Intelligence historian Jeffrey Richelson had requested the charter of Open Source Works under the Freedom of Information Act, only to be told that the CIA could not confirm or deny the existence (or non-existence) of responsive records.  See “Charter of Open Source Org is Classified, CIA Says,” Secrecy News, December 12.

But Dr. Richelson said that CIA Information and Privacy Coordinator Susan Viscuso called him yesterday to inform him that the request would be processed after all.  The earlier response, she said, was “an administrative error.”

DoD Says Military Intel Budget Request is Classified

The amount of money that the Pentagon requested for the Military Intelligence Program (MIP) in FY2012 — around $25 billion — is classified and will not be disclosed, the Department of Defense said last week in response to a Freedom of Information Act request for the figure.

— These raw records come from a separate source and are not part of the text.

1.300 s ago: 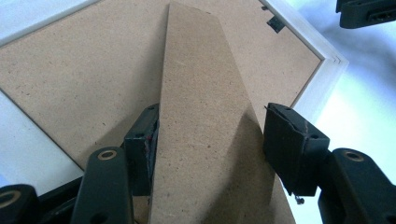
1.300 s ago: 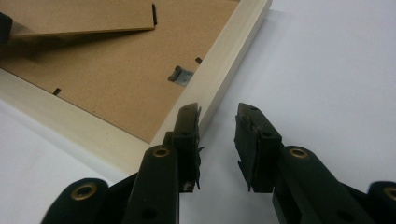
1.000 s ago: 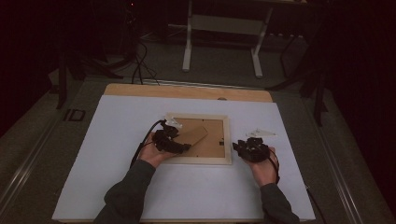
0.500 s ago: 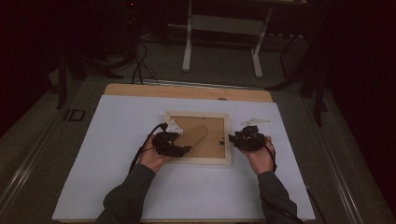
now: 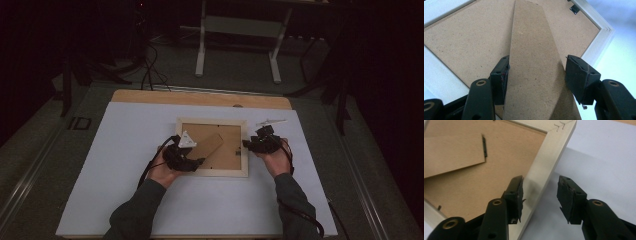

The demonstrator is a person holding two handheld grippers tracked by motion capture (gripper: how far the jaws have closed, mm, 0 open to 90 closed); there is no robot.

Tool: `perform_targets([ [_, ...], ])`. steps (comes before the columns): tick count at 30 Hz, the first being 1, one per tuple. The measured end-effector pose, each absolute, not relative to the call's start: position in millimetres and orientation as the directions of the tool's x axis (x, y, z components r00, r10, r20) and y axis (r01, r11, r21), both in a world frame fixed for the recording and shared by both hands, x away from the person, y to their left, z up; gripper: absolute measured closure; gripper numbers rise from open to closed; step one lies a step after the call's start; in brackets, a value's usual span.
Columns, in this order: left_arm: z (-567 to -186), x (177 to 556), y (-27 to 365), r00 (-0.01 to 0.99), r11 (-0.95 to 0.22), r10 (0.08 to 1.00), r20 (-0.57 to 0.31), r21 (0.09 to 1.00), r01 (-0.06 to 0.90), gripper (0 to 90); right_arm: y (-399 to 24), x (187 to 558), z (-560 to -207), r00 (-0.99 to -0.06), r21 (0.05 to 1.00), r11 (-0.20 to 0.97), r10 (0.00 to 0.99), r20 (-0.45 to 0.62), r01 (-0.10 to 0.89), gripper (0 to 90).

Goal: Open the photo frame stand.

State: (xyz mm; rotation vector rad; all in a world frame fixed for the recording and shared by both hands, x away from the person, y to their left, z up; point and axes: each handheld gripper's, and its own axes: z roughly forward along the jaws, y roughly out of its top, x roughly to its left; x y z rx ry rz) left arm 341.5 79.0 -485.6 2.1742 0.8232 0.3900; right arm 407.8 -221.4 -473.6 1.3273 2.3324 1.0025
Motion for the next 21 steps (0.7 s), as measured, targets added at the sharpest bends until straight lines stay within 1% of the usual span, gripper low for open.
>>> perform_targets([
  [5, -485.3, 338.4, 78.4, 0.745, -0.505, 0.667, 0.033, 0.755, 0.419, 41.5, -220.6, 413.2, -474.7, -0.546, 0.672, 0.346, 0.831, 0.104, 0.654, 53.0],
  [9, -485.1, 336.1, 77.7, 0.744, -0.51, 0.667, 0.049, 0.758, 0.407, 41.5, -219.5, 418.4, -474.4, -0.55, 0.659, 0.332, 0.822, 0.148, 0.674, 51.0],
  [20, -484.6, 331.8, 76.0, 0.747, -0.525, 0.659, 0.089, 0.766, 0.372, 41.5, -221.4, 427.2, -474.6, -0.538, 0.645, 0.293, 0.814, 0.219, 0.706, 51.8],
  [21, -484.8, 331.6, 75.9, 0.747, -0.525, 0.658, 0.091, 0.767, 0.369, 41.5, -223.0, 428.9, -474.8, -0.535, 0.637, 0.284, 0.809, 0.242, 0.717, 51.8],
])
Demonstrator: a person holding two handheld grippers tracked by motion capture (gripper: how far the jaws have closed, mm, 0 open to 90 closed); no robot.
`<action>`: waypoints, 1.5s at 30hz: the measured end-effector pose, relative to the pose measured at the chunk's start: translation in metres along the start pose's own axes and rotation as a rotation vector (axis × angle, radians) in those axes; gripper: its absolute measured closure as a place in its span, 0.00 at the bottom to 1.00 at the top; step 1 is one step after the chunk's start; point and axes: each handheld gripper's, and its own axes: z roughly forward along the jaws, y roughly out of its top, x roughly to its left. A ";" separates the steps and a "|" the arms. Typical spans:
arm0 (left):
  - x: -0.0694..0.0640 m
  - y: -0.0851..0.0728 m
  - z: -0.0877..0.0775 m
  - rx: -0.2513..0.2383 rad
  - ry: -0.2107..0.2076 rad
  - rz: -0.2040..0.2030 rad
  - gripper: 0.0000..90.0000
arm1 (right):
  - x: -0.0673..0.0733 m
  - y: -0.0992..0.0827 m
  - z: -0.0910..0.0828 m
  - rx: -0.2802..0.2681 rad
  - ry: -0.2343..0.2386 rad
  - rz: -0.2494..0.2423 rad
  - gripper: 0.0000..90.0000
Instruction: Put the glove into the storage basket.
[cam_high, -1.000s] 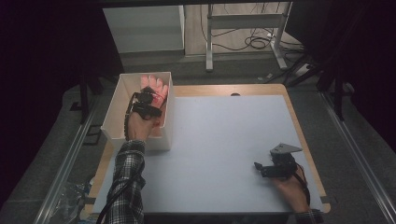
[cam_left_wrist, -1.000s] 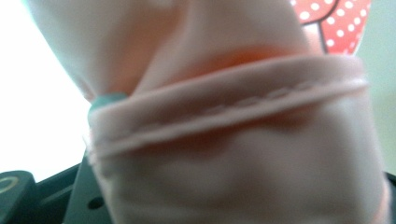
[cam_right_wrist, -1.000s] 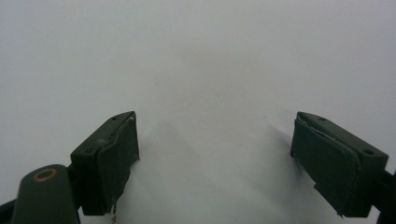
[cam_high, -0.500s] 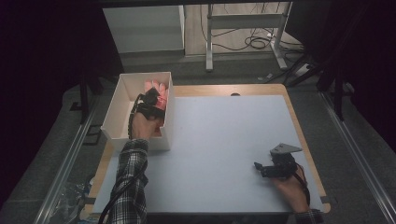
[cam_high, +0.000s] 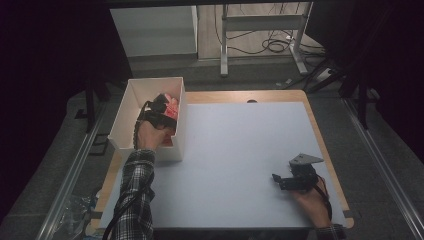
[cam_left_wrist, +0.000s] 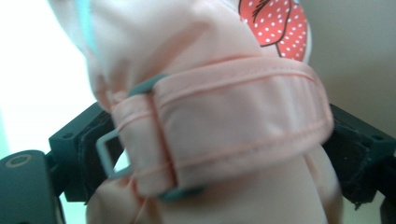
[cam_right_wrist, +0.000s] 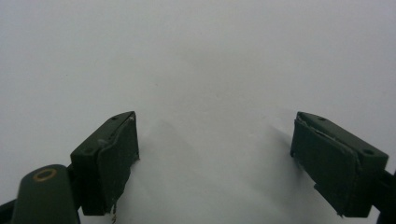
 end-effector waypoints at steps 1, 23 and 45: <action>0.000 0.000 -0.002 -0.002 0.000 0.004 0.11 | 0.000 0.000 0.000 0.000 0.000 0.000 0.17; 0.006 -0.010 -0.045 -0.158 0.008 0.042 0.04 | 0.000 0.000 0.000 0.000 -0.001 0.001 0.17; 0.010 -0.045 -0.086 -0.299 -0.056 0.049 0.01 | 0.000 0.000 0.000 0.000 -0.003 0.000 0.17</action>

The MIP budget request number “is currently and properly classified in accordance with Executive Order 13526 Section 1.4(g) concerning vulnerabilities or capability of systems, installations, infrastructures, projects, plans or protection services relating to the national security,” the December 7 denial letter stated.

The decision to withhold the MIP budget request number is incongruous, considering that the MIP appropriation is unclassified ($24 billion in FY2011).

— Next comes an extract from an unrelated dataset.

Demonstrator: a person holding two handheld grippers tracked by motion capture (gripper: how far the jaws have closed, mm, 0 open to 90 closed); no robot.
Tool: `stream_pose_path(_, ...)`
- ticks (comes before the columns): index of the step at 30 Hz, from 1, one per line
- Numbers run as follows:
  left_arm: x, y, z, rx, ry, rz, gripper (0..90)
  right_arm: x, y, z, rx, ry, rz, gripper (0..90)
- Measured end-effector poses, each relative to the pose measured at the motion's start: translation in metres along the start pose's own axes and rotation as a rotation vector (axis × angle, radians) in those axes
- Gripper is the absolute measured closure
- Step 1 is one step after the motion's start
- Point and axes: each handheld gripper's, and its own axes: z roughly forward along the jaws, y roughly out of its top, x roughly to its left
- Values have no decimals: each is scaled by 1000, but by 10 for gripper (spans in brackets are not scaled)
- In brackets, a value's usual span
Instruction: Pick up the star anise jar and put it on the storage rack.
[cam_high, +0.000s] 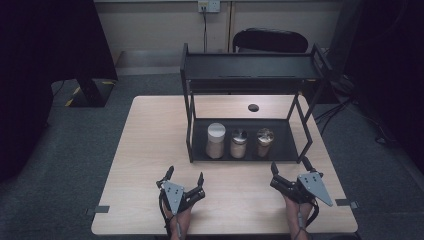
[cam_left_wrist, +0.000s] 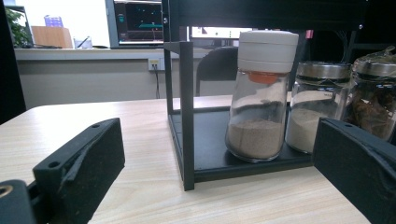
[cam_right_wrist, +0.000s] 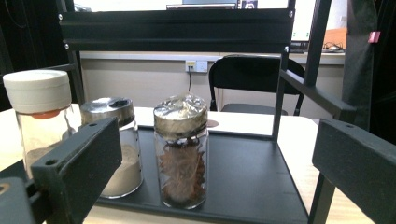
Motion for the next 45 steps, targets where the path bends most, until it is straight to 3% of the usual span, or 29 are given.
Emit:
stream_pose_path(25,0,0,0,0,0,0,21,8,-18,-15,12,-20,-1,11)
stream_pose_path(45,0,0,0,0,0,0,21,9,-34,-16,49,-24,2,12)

Not only that, but the amount of money that was requested for the National Intelligence Program (NIP) is unclassified and has been released by the Director of National Intelligence ($55 billion for FY2012).

“No identifiable damage to national security was caused by the release of the NIP budget request figure,” we noted yesterday in an appeal of the initial FOIA denial.

“From a classification policy perspective, there is no substantive difference between the NIP and the MIP.  Each Program involves intelligence sources and methods requiring protection, classified acquisition programs, and other sensitive and properly classified activities.”

“Just as disclosure of the NIP budget request caused no damage to national security, it is clear that disclosure of the MIP budget request would be likewise harmless,” we wrote in the December 13 appeal.

Like other questionable classification choices, the decision to classify the MIP budget request is ripe for reconsideration and correction in the ongoing Fundamental Classification Guidance Review.